All you need to know about French cider


Cider is, quite simply, an alcoholic drink made from the fermented juice of apples.

It is widely produced in Britain, particularly the West Country, and Ireland. 

The UK has the world's highest per capita consumption but the drink is also popular in France (particularly Normandy and Brittany) and even in Australia, where it is mainly made in Tasmania. 

In the US, varieties of fermented cider are often called hard cider to distinguish alcoholic cider from non-alcoholic apple cider or "sweet cider". 

In France, cider must be made solely from apples, while perry is a similar product to cider made from fermented pear juice. 

In France, the Brittany and Normandy regions compete for cider drinkers' attention. 

Harvest takes place from mid-September to December in Breton and Norman orchards. Once harvested, the apples are sorted, washed, crushed (skin, flesh and seeds included), then pressed to extract their juice, known as 'must'. 
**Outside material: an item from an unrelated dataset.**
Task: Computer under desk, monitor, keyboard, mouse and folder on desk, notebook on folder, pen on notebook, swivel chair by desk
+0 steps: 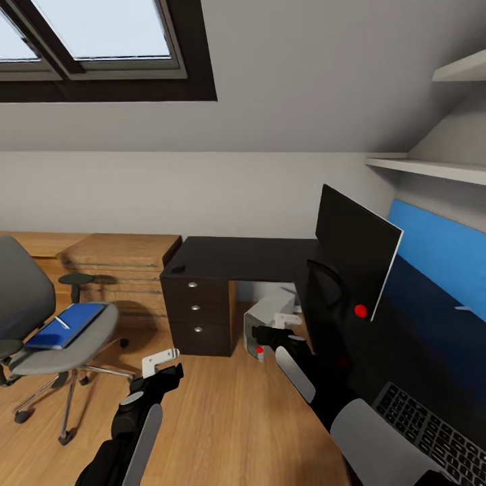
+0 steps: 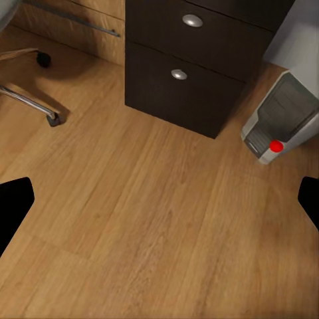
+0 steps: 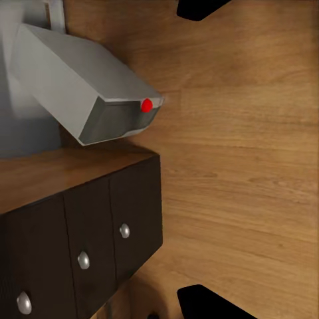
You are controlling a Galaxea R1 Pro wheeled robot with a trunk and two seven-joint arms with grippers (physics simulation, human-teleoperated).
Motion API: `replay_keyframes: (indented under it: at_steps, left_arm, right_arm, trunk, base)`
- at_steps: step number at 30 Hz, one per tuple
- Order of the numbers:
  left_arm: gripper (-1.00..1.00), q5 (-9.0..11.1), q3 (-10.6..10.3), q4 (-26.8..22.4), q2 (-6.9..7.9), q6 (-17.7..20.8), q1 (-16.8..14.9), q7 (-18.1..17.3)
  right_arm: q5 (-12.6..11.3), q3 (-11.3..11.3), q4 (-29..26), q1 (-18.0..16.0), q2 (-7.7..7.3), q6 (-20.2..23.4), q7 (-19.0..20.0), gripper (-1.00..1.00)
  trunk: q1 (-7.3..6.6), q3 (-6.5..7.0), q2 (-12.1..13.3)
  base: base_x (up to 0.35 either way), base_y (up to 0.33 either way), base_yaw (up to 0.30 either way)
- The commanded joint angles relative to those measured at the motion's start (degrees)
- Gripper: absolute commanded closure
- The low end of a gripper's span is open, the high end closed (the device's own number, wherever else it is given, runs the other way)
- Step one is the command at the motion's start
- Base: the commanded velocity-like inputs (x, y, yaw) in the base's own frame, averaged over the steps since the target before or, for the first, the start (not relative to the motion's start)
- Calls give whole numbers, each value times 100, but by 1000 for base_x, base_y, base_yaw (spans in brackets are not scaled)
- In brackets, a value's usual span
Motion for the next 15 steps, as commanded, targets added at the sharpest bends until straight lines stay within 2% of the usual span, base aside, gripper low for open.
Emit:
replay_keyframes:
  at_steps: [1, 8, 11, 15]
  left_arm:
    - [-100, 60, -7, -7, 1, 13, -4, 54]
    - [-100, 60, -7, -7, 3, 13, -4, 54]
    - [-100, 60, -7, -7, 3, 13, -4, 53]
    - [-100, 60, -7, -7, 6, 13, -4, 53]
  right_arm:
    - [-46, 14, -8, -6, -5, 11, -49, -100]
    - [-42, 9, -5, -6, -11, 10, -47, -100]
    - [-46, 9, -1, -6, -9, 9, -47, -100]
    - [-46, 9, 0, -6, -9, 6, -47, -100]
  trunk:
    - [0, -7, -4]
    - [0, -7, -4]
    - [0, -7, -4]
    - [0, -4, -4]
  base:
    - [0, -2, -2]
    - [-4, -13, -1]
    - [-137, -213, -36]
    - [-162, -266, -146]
The juice is then stored in vats (sometimes oak barrels) for fermentation. Once bottled, the cider rests in a cellar for a few weeks to several months, depending on the flavour the cider maker wants.
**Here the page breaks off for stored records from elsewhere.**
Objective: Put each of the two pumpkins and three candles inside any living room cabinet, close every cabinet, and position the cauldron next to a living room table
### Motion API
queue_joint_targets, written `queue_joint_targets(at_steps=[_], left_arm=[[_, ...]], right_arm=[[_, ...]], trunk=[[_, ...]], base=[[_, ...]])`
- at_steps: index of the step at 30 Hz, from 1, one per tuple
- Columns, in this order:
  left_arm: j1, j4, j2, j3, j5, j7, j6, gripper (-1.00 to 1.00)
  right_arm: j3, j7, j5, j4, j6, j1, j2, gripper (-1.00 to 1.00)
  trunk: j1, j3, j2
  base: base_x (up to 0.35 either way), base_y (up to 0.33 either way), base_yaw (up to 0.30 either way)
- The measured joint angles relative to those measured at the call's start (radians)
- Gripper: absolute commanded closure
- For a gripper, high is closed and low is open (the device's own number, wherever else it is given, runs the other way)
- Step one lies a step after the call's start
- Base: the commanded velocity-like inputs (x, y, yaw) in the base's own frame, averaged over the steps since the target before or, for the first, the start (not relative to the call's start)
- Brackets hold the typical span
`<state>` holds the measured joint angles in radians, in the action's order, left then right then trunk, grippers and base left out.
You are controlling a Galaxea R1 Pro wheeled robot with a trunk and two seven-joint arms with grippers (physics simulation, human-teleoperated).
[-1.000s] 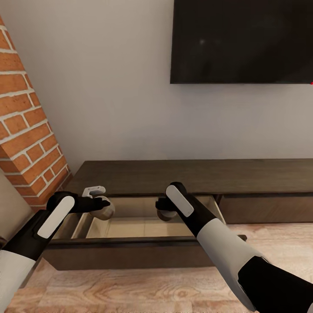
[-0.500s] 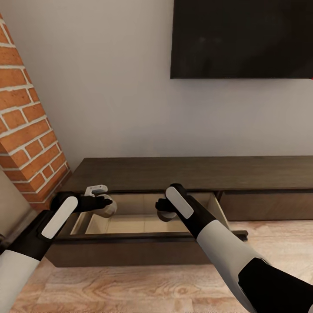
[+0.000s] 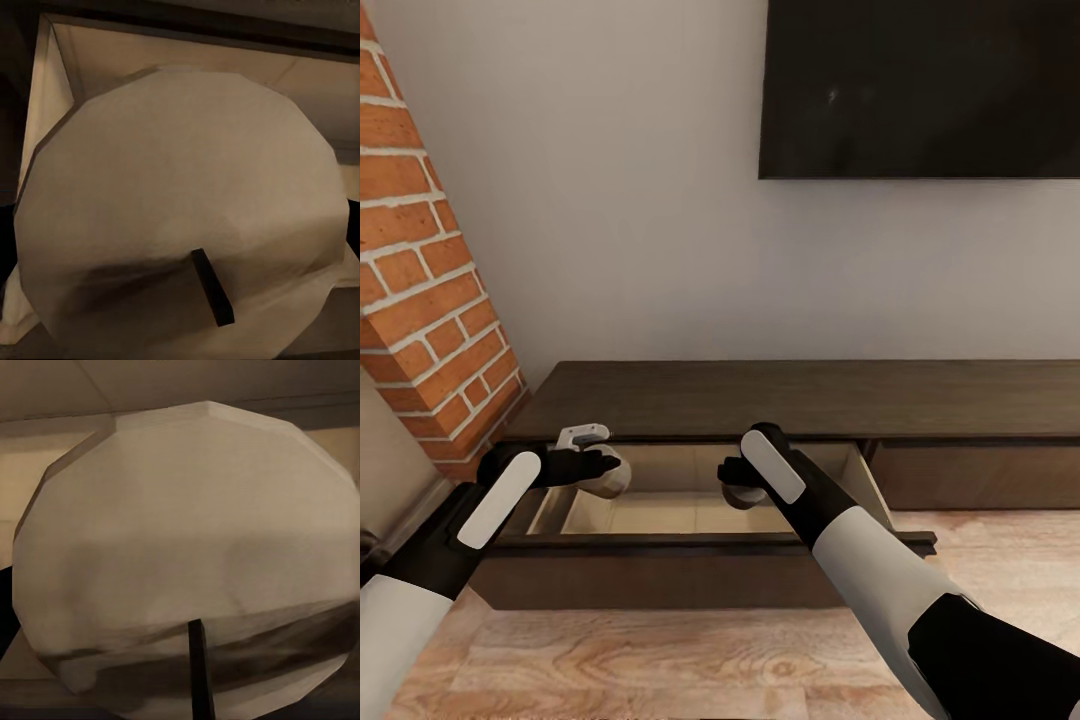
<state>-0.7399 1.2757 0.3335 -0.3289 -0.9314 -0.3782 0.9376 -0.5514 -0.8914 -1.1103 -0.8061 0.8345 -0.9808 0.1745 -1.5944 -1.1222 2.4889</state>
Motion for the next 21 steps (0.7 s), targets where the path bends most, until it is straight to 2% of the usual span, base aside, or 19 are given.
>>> queue_joint_targets(at_steps=[5, 9, 13, 21], left_arm=[[0.000, 0.000, -0.001, -0.002, -0.002, 0.003, 0.000, 1.00], [0.000, 0.000, -0.003, -0.006, 0.000, 0.004, 0.000, 1.00], [0.000, 0.000, -0.004, -0.008, -0.004, 0.006, 0.000, 1.00], [0.000, 0.001, -0.013, -0.022, -0.002, 0.007, 0.000, 1.00]], right_arm=[[-0.001, 0.001, 0.000, 0.000, -0.004, 0.000, 0.000, 1.00], [-0.023, 0.000, -0.008, 0.000, -0.080, 0.001, 0.000, 1.00], [-0.077, -0.001, -0.012, 0.000, -0.129, 0.001, 0.000, 1.00], [-0.093, -0.001, -0.013, 0.000, -0.142, 0.002, 0.000, 1.00]], trunk=[[0.000, -0.001, 0.000], [0.000, -0.002, 0.000], [0.000, -0.002, 0.000], [0.000, -0.002, 0.000]], base=[[0.000, 0.000, 0.251], [-0.004, -0.022, 0.188], [-0.023, -0.117, 0.053], [-0.005, -0.043, 0.009]])
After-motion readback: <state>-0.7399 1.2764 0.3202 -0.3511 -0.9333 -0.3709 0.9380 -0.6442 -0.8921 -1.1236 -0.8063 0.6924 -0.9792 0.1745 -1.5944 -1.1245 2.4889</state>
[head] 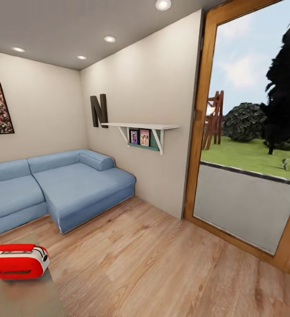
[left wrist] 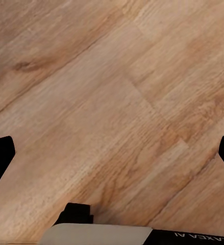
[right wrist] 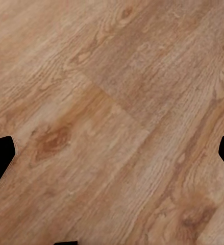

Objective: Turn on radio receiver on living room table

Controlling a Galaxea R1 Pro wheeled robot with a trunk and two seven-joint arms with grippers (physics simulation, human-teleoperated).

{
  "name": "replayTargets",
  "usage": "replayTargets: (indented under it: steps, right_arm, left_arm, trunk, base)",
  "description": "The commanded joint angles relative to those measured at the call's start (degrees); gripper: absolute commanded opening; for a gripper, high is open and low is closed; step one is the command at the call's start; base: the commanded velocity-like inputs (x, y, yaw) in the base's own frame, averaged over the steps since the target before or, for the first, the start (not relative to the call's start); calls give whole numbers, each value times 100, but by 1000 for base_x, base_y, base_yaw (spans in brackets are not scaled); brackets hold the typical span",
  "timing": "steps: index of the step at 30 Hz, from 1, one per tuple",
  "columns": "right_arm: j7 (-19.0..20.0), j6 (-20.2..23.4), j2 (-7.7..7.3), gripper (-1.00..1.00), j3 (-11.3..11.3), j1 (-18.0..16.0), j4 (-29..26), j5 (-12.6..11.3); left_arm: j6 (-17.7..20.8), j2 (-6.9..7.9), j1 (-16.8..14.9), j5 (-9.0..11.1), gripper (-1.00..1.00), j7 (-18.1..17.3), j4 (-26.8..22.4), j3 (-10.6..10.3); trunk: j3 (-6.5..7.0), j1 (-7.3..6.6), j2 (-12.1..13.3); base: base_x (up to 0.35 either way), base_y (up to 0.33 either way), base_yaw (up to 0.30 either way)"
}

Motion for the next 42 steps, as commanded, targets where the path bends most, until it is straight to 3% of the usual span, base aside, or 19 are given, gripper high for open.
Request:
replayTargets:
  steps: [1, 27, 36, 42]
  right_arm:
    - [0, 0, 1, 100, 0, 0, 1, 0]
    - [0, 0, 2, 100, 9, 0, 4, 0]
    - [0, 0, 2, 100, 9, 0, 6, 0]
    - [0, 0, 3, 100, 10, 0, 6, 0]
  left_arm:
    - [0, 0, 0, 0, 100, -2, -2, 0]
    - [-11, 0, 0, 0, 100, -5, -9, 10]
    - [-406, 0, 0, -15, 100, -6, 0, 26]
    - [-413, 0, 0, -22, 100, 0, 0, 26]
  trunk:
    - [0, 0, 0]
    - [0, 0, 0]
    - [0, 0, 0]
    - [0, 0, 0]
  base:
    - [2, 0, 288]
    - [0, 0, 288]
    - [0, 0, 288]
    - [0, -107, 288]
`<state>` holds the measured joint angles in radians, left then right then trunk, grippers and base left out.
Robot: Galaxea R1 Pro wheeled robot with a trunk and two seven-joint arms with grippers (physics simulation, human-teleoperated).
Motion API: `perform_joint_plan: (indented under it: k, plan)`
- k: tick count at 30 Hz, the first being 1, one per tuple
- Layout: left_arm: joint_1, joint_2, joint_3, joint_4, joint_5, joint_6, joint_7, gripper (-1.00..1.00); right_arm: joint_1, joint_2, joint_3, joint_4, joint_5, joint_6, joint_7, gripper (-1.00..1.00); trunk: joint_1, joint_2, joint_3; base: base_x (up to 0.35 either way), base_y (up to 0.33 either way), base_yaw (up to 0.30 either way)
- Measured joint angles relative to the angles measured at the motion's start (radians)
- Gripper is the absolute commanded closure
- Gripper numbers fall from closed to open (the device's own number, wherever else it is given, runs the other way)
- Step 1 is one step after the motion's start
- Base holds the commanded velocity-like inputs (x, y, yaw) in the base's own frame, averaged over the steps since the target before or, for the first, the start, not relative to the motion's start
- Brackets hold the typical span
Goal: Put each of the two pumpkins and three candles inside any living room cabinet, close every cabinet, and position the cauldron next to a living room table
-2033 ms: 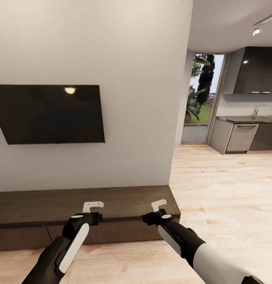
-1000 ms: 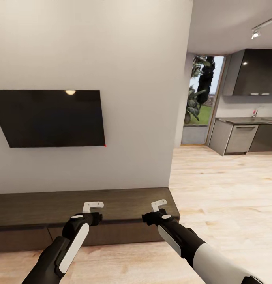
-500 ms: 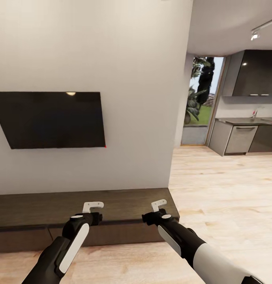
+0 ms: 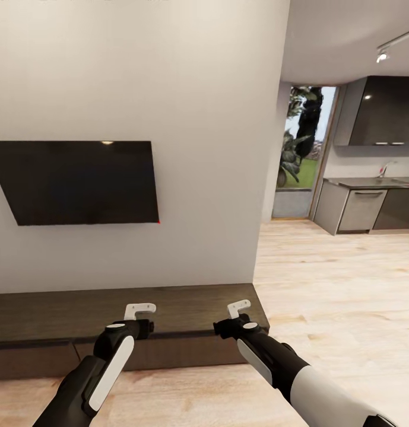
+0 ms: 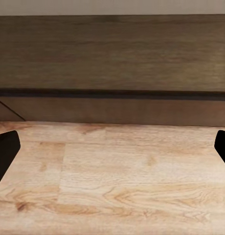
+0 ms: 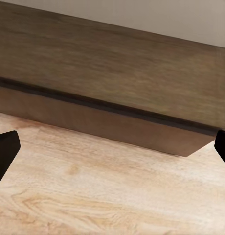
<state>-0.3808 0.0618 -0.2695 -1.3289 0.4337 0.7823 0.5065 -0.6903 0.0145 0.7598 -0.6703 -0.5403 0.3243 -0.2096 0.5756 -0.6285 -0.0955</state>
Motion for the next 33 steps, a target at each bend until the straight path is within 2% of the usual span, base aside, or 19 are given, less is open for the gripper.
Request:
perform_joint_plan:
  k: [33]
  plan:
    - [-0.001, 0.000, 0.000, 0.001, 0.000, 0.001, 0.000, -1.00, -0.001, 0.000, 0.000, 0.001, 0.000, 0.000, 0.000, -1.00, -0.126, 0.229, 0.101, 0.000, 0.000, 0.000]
'Cidre fermier' is made from apples from the actual farm that produces it, and 'cidre bouché' owes its name to its cork stopper.

The most famous French cider is made in the Cornouaille area and bears its name: Cornouaille AOP cider. It is the only Breton cider to benefit from a protected Designation of Origin. 
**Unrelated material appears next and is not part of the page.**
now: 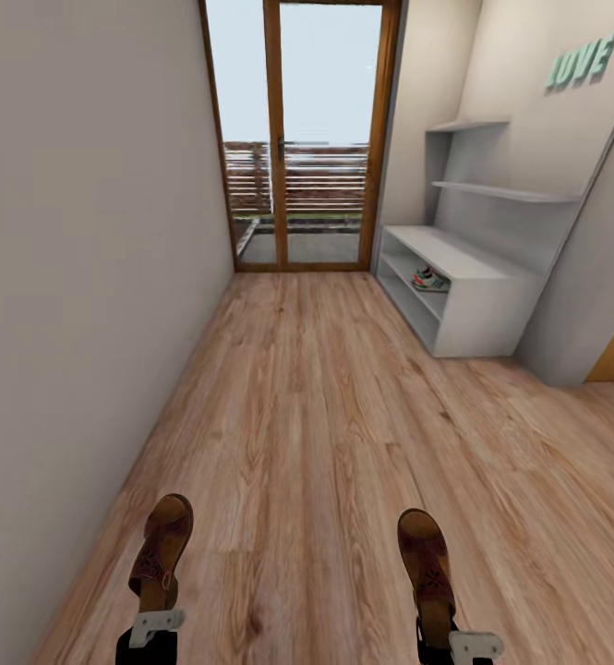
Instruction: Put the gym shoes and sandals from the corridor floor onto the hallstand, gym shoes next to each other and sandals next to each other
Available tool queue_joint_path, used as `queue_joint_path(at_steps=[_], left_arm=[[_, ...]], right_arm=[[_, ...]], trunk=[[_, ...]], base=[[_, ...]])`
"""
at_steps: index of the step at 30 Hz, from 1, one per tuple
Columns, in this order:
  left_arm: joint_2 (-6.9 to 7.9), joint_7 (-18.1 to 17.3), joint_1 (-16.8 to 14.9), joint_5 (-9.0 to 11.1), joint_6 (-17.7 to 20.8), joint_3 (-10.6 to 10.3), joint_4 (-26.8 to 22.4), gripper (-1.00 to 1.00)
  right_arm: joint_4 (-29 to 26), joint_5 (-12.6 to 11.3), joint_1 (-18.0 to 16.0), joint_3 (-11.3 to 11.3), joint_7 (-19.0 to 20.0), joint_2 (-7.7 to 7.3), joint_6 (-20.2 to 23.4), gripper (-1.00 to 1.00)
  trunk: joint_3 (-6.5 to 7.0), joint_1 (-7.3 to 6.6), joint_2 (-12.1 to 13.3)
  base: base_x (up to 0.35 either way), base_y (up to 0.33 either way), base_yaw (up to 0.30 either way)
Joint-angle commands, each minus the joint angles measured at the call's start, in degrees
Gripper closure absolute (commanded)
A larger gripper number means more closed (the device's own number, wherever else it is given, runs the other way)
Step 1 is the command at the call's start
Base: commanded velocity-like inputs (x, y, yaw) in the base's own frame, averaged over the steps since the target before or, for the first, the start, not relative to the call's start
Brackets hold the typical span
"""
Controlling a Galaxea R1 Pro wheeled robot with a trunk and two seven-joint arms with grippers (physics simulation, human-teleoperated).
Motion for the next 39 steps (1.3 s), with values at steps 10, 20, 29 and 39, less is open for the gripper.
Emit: queue_joint_path(at_steps=[10,20,29,39], left_arm=[[-0.11,-0.4,-0.1,-0.4,-0.2,0.5,0.0,1.00],[-0.11,-0.4,-0.1,-0.4,-0.2,0.5,0.0,1.00],[-0.11,-0.4,0.0,-0.4,-0.2,0.5,0.0,1.00],[-0.11,-0.4,0.1,-0.4,-0.2,0.5,0.0,1.00]], right_arm=[[0.0,0.5,0.0,-0.1,-0.4,0.01,-0.1,1.00],[0.0,0.5,0.0,-0.1,-0.3,0.01,-0.1,1.00],[0.0,0.5,0.0,-0.1,-0.4,0.01,-0.1,1.00],[0.0,0.5,0.0,-0.1,-0.4,0.01,-0.1,1.00]], trunk=[[-0.05,0.02,0.0],[-0.05,0.02,0.0],[-0.05,0.02,0.0],[-0.05,0.02,0.0]], base=[[0.339,0.000,0.000],[0.339,0.000,0.000],[0.339,0.000,0.000],[0.339,0.000,0.000]])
Another popular cider is Royal Guillevic, made exclusively with Guillevic apples, while the Domaine de Kervéguen in northern Brittany produces a cuvée from organic farming, called Prestige Carpe Diem. 

Normandy has its own cider route covering the Pays d'Auge and Cotentin with stopovers in the villages of Cambremer, Beuvron-en-Auge, Bonnebosq and Beaufour-Druval. 

Nicknamed 'Norman champagne' for its bubbles, perry is made in Domfrontais, an area covering the departments of Orne and Manche in Normandy and Mayenne in Pays de la Loire. 

Information from Atout France.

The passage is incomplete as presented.